Database Design
Data modeling
- Data model is an abstraction that organizes elements of data and how they will relate to each other.
- Data modeling helps in the visual representation of data and enforces business rules, regulatory compliances, and government policies on the data.
- The process of creating data models for information systems.
- An important skill for anyone involved in the process of using and analyzing data.
- More about how to structure data to be used by different stakeholders.
- Do not join four tables just to send one email.
- Advantages:
- Helps common understanding of business data elements and requirements.
- Provides foundation for designing a database.
- Facilitates avoidance of data redundancy and data & business transaction inconsistency.
- Facilitates data re-use and sharing.
- Decreases development and maintenance time and cost.
- Confirms a logical process model and helps impact analysis.
- Data model provides a clear picture of the data organization:
- Simple queries might become complicated if data modeling isn't well thought out.
- Begin prior to building out application, business logic, and analytical models.
- Data modeling is an iterative process:
- Data engineers continually reorganize, restructure, and optimize data models to fit the needs.
- The process is iterative as new requirements and data are introduced.
- Conceptual, logical and physical data model
- Data Modeling vs. Database Design (1996, but it's gold)
Conceptional schema
- The data requirements are initially recorded as a conceptual data model which is essentially a set of technology independent specifications about the data and is used to discuss initial requirements with the business stakeholders.
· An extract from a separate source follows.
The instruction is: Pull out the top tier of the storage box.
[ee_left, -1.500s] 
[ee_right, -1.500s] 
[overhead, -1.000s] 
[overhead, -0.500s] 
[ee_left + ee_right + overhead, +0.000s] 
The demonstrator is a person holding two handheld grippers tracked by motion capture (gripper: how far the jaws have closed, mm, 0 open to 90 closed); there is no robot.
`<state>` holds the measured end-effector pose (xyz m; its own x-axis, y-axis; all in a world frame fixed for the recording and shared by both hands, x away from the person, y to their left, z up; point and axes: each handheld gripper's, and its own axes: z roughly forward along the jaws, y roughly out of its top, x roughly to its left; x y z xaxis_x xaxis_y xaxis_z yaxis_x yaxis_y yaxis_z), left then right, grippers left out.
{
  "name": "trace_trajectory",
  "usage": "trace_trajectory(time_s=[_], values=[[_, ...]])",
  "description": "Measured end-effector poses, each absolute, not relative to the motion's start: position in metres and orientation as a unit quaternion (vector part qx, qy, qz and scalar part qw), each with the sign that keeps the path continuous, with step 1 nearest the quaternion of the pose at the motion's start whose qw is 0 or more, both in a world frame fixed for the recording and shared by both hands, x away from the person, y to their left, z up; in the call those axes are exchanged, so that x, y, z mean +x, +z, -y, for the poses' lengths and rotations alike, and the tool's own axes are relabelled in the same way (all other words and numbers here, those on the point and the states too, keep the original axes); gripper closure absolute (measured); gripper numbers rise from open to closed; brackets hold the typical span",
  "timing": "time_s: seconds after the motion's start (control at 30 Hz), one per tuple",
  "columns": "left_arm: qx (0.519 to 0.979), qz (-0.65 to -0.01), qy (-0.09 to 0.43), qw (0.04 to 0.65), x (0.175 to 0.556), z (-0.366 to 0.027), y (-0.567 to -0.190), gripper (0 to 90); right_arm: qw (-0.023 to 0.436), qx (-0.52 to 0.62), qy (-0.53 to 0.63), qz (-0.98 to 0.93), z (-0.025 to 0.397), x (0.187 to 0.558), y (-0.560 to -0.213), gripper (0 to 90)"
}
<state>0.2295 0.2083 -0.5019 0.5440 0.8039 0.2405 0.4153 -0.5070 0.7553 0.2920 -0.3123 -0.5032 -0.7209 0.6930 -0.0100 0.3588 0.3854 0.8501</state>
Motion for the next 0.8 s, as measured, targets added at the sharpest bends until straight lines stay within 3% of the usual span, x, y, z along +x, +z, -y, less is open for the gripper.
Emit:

- Defines WHAT the system should contain.
- High-level, static business structures and concepts
- Conceptual ERD models reflect information gathered from business requirements.
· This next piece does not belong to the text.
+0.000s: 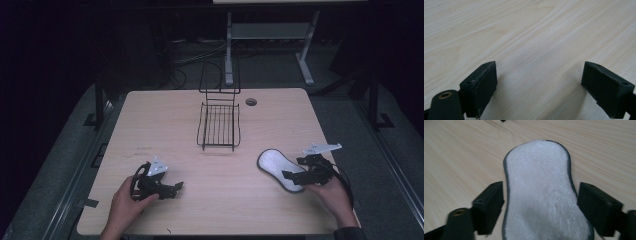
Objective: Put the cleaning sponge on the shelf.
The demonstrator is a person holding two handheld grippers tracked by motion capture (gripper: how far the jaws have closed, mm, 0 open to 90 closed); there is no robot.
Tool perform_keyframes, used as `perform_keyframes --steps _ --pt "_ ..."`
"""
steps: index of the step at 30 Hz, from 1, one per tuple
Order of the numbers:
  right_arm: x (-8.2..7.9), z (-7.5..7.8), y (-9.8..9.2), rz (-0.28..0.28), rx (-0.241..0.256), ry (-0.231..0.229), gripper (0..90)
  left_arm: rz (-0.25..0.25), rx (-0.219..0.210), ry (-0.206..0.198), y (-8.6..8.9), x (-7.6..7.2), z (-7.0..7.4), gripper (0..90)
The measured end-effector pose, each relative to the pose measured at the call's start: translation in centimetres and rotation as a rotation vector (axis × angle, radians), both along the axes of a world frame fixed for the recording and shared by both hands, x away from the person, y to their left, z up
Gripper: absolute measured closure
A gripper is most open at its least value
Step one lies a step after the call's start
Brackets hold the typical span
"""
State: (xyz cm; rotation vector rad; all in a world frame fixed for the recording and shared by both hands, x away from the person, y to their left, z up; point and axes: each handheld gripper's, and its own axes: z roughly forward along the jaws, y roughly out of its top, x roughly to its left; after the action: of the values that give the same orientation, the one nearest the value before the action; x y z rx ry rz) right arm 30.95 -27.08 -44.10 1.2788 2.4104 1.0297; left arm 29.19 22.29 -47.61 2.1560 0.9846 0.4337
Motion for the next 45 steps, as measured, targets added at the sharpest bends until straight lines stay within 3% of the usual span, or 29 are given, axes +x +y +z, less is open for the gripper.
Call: perform_keyframes --steps 7,11,18,23,45 --pt "1.8 -0.7 0.6 0.015 -0.032 0.021 9.9 0.0 0.0 -0.001 0.0 0.0 0.0 12.4" --pt "2.4 -1.4 1.0 0.019 -0.023 0.03 9.8 -0.001 0.001 0.0 0.0 0.0 0.0 12.4" --pt "2.6 -1.9 1.3 0.027 -0.008 0.031 9.8 -0.001 0.003 0.001 0.0 0.0 0.0 12.4" --pt "2.7 -2.3 1.6 0.032 -0.045 0.034 9.8 0.001 0.0 0.0 0.0 0.0 0.0 12.4" --pt "2.9 -2.6 2.0 0.058 -0.072 0.062 15.1 -0.002 0.004 0.001 0.0 0.0 0.0 12.4"
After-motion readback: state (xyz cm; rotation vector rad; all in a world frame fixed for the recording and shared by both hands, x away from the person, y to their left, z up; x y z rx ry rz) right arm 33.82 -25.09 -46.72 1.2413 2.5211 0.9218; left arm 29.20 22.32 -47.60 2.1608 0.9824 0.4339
- Typically created by Data Architects, Business Analysts and stakeholders with ERD or other UML.
- Learn more about Conceptual Modeling
Logical schema
- The conceptual model is then translated into a logical data model, which documents structures of the data that can be implemented in databases.
- One conceptual data model may require multiple logical data models.
- Conceptional and logical schemas are sometimes implemented as one and the same.
- Logical Data Models (LDMs) define HOW the system should be implemented regardless of the DBMS.
- Entity types, data attributes and relationships between entities
- Has to aid business analysis, not the database creation.
- Typically created by Data Architects and Business Analysts with ERD or other UML.
Physical schema
- The last step in data modeling is transforming the logical data model to a physical data model that organizes the data into tables, and accounts for access, performance and storage details.
- Physical Data Models (PDMs) define HOW the system should be implemented using a specific DBMS system.
- The internal schema database design
- The target implementation technology may be a RDBMS, an XML document, or a NoSQL database.
- Can use DDL statements to deploy the database server.
- Typically created by DBA and developers.
Databases
- Database is a set of related data and the way it is organized.
- Database Management System (DBMS) is a software for storage, retrieval, and updating of data.
- Database is often used to refer to both the database and the DBMS.
CAP Theorem
- States that it is impossible for a distributed data store to simultaneously provide more than two out of the following three guarantees:
- Consistency (C, ACID guarantees): All read requests should receive the latest value (or error)
- Availability (A, BASE philosophy): All requests should return successfully.
- Partition tolerance (P): The system can tolerate arbitrary number of communication failures.
- Since no distributed system is safe from network failures, partition tolerance is mandatory.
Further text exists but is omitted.